Once this is all complete the Bureau of Indian Affairs will determine if a person is eligible for the CDIB card.
Beaver said this process can take anywhere between six to eight weeks.
The Cherokee Nation is the only civilized tribe allowed to use their registrar to approve the request. This can speed up the process.
"That's how far we've come and we're very thankful the Cherokees are that highly respected," said Linda O'Leary, tribal registrar for the Cherokee Nation.
After applying for a CDIB Card a person can now apply for tribal citizenship.
The Five Civilized Tribes include the Cherokee, Chickasaw, Choctaw, Muscogee (Creek) and Seminole.
Allan Colbert, a research specialist and supervisor at the Muscogee (Creek) Nation, said a person must show their CDIB card, proof of lineage and fill out the proper paperwork to become a citizen. This process can take a day with the right documents.
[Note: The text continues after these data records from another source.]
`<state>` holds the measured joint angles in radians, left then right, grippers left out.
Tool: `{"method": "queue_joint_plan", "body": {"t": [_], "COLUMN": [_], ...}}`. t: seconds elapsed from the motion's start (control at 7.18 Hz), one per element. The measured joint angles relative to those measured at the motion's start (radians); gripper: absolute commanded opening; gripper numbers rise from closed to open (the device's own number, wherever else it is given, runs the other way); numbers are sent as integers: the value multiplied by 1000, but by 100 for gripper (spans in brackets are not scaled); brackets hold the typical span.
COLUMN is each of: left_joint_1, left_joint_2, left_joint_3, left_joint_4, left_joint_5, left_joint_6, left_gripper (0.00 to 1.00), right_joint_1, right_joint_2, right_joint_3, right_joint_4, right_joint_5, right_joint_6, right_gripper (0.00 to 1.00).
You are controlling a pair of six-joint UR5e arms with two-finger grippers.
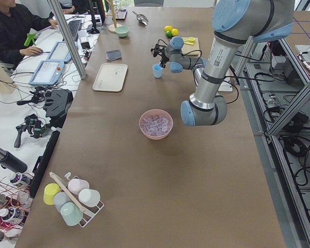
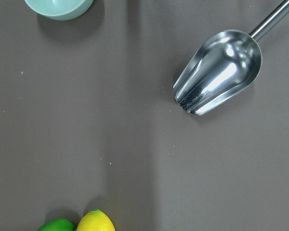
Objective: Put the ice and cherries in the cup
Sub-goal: 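Open the left gripper to drop the ice cube into the cup, then move the left gripper back over the ice bowl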
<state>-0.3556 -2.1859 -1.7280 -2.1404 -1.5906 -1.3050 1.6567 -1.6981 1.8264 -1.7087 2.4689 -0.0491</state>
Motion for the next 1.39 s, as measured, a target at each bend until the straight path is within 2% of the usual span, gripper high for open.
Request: {"method": "queue_joint_plan", "body": {"t": [0.14,0.28,0.7,0.84,1.11,1.39], "left_joint_1": [-3,-5,-22,-60,-207,-349], "left_joint_2": [-2,-4,-1,15,90,223], "left_joint_3": [2,7,1,-18,-103,-218], "left_joint_4": [1,2,2,7,53,88], "left_joint_5": [1,9,22,-17,-203,-353], "left_joint_6": [0,0,2,8,71,153], "left_gripper": [82,95,96,96,97,97], "right_joint_1": [0,0,0,0,0,0], "right_joint_2": [0,0,0,0,1,1], "right_joint_3": [0,0,0,2,3,5], "right_joint_4": [0,0,1,2,18,30], "right_joint_5": [4,17,45,46,46,47], "right_joint_6": [0,0,0,-1,-2,-2], "right_gripper": [100,100,100,100,100,100]}}
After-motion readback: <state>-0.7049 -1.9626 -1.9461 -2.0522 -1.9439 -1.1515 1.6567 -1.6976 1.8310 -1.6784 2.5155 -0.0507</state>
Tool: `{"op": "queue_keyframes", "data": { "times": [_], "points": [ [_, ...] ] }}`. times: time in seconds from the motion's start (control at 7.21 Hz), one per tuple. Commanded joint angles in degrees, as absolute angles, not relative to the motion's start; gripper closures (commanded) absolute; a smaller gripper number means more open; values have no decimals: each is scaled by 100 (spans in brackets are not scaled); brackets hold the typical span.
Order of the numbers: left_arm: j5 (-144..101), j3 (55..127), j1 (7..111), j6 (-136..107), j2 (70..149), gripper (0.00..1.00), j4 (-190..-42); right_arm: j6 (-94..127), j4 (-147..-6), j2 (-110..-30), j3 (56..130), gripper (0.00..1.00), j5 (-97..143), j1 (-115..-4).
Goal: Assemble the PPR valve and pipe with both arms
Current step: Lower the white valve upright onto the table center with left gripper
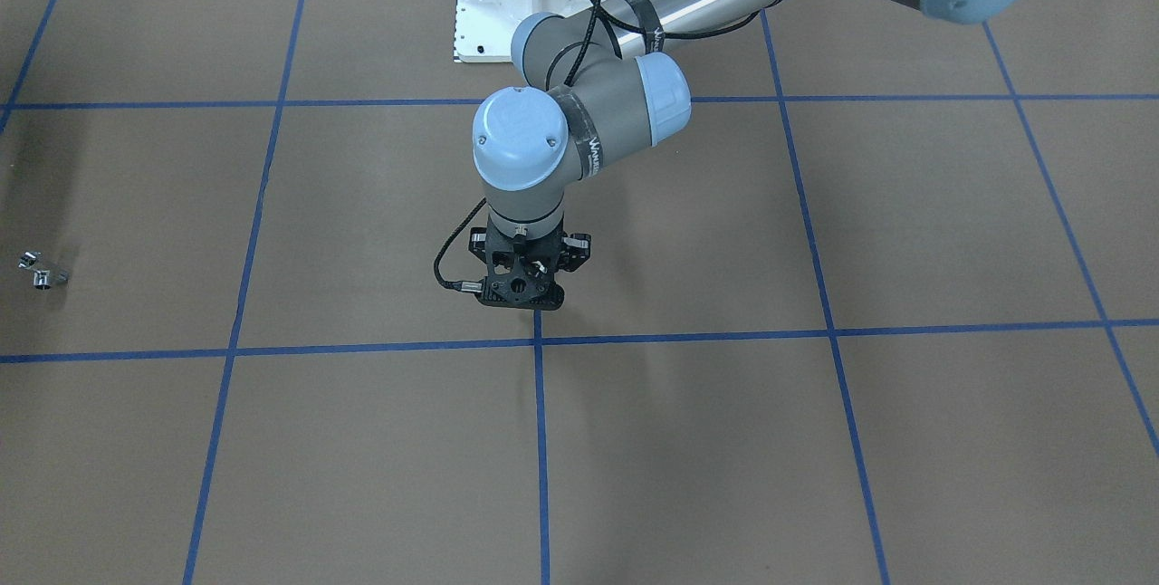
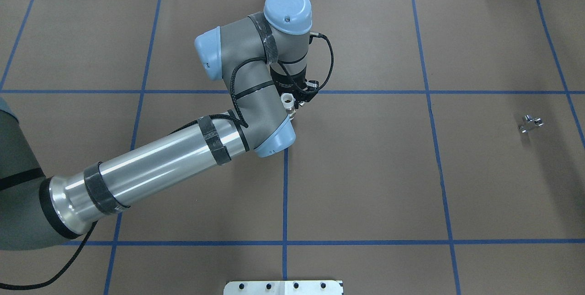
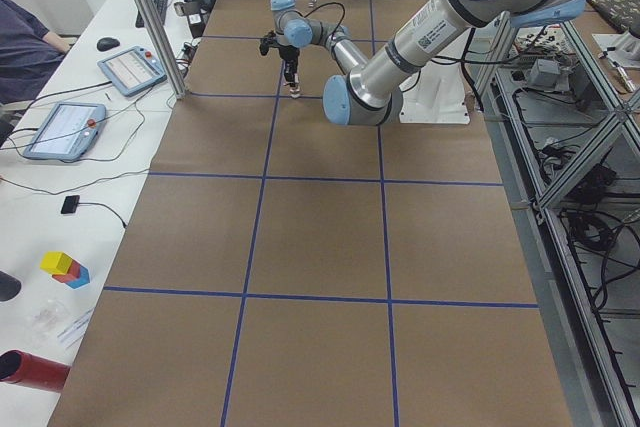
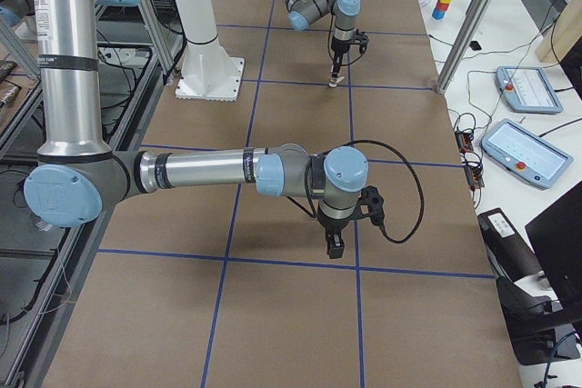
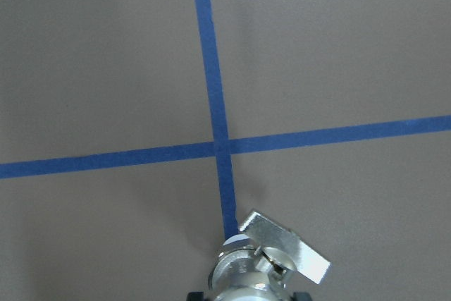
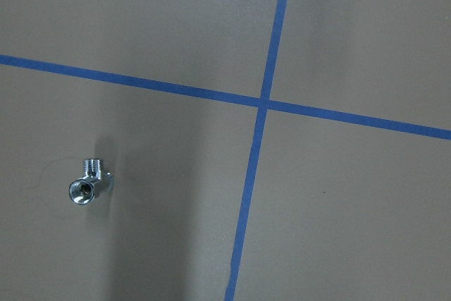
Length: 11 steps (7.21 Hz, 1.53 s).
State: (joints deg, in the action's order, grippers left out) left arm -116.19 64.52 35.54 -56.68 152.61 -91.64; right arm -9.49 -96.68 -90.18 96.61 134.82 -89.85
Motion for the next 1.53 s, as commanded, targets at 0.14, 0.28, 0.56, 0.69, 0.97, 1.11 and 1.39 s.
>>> {"op": "queue_keyframes", "data": {
  "times": [0.14,0.28,0.56,0.69,0.97,1.11,1.39],
  "points": [
    [-11628,6460,3551,-5687,15214,80,-9184,-949,-9668,-9009,9633,1,13482,-8983],
    [-11628,6469,3551,-5669,15205,41,-9185,-949,-9668,-9009,9624,1,13482,-8982],
    [-11619,6521,3542,-5704,15013,0,-9560,-949,-9668,-8991,9607,1,13474,-8982],
    [-11619,6521,3542,-5704,14994,0,-9606,-958,-9659,-8983,9606,1,13482,-8991],
    [-11628,6635,3559,-5730,14994,0,-9580,-958,-9659,-8982,9606,1,13474,-8983],
    [-11654,6784,3603,-5730,14994,0,-9545,-958,-9659,-8965,9606,1,13474,-8982],
    [-11707,7553,3831,-5730,14994,0,-8795,-975,-9650,-8921,9615,0,13465,-8982]
  ]
}}
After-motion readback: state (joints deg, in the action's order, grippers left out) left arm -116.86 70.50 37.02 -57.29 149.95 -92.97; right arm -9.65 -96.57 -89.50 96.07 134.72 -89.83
"Basically everything is just done through the lineage," he said. "If the documentation is there and then they are linking to that ancestor on the 1906 Dawes roll then that allows them to be eligible for citizenship."
The Cherokee Nation has a similar process to become a citizen. After gaining citizenship their people can also apply for a photo ID card.
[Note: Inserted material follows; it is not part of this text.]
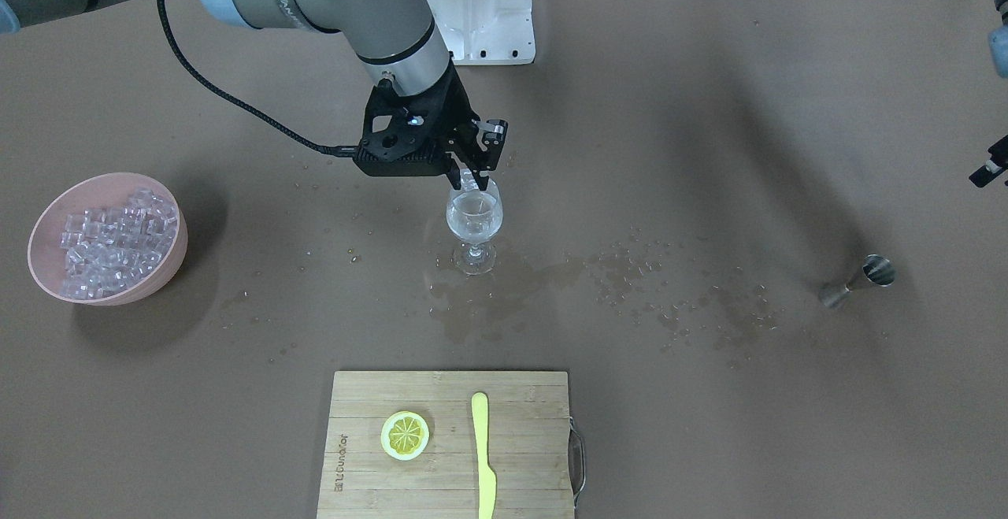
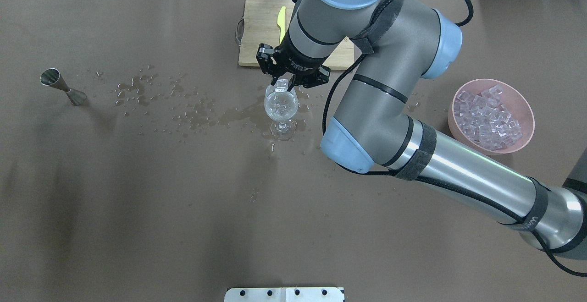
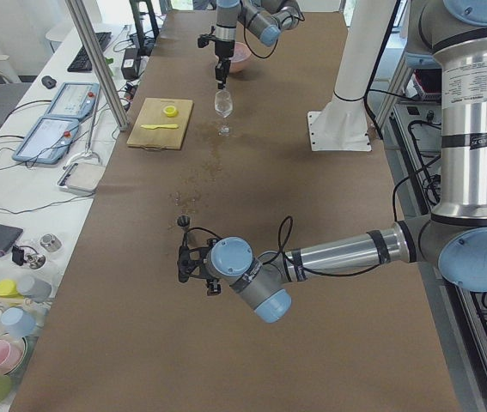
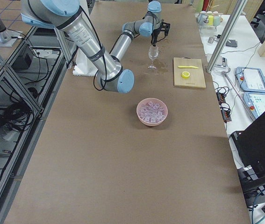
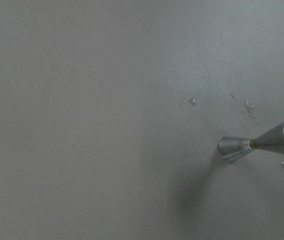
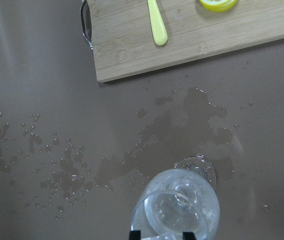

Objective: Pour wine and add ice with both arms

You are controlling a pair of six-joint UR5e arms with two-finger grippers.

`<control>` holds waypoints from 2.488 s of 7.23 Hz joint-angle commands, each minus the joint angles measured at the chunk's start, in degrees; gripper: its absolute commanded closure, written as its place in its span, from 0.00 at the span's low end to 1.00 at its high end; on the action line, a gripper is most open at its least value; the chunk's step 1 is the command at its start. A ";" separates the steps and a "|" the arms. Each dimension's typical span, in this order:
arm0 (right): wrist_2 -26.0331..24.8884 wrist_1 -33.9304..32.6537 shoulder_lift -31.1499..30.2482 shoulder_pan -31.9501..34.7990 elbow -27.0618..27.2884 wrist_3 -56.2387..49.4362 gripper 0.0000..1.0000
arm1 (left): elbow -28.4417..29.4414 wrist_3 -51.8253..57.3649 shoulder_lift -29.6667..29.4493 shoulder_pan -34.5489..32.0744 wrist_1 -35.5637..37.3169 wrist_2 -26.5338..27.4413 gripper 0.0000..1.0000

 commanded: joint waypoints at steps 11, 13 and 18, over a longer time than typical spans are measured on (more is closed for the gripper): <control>19.68 0.10 -43.58 32.37 14.58 -53.61 0.00 | 0.78 1.29 -1.16 0.03 0.30 2.56 0.02; 18.89 -0.08 -48.10 38.71 10.73 -72.11 0.00 | 1.73 11.17 -0.46 3.44 2.39 8.97 0.02; 17.49 0.19 -47.33 45.15 0.16 -88.98 0.00 | -0.44 28.72 -3.70 -0.93 27.65 7.26 0.02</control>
A citizen can use this card just like a regular driver's license.
The card also conveniently places their citizenship and CDIB enrollment in one place.
O'Leary said their chief has used his photo ID card to go through the CIA, Homeland Security and sit by President Barack Obama at the White House.
"That is a great big honor for us to be able to use that card to that degree to gain entrance to the White House and sit by the president," she said.
Although the process seems simple, people still believe some myths when it comes to getting their CDIB card or gaining citizenship.
Officials in the Muscogee (Creek) Nation Citizenship Office said a person's ancestors must have lived in Oklahoma at the turn of the century to have signed the Dawes Rolls between 1898 and 1906, there is no fee for citizenship and the tribes will not accept DNA or blood tests to prove citizenship.
"The deal on the DNA test is it doesn't specifically state what tribe you are from," said Beaver. "It does state that you may have DNA American Indian blood within you but we can't accept that."
Some benefits of enrolling in each tribe include higher education scholarships, health care and even housing.
O'Leary said the Cherokee Nation has a system when it comes to giving people benefits.
"A lot of the services are income based, it's a low income base but we serve the neediest of the needy, and plus we serve other people that are eligible through their Indian ancestry," she said.
People with questions about the application process should contact the tribes and do some research before attempting to enroll.
"In the end it's all worth it, you know that pride of knowing you are a citizen," said Beaver.
Each of the tribes listed below has applications for the CDIB Card and for citizenship on their websites.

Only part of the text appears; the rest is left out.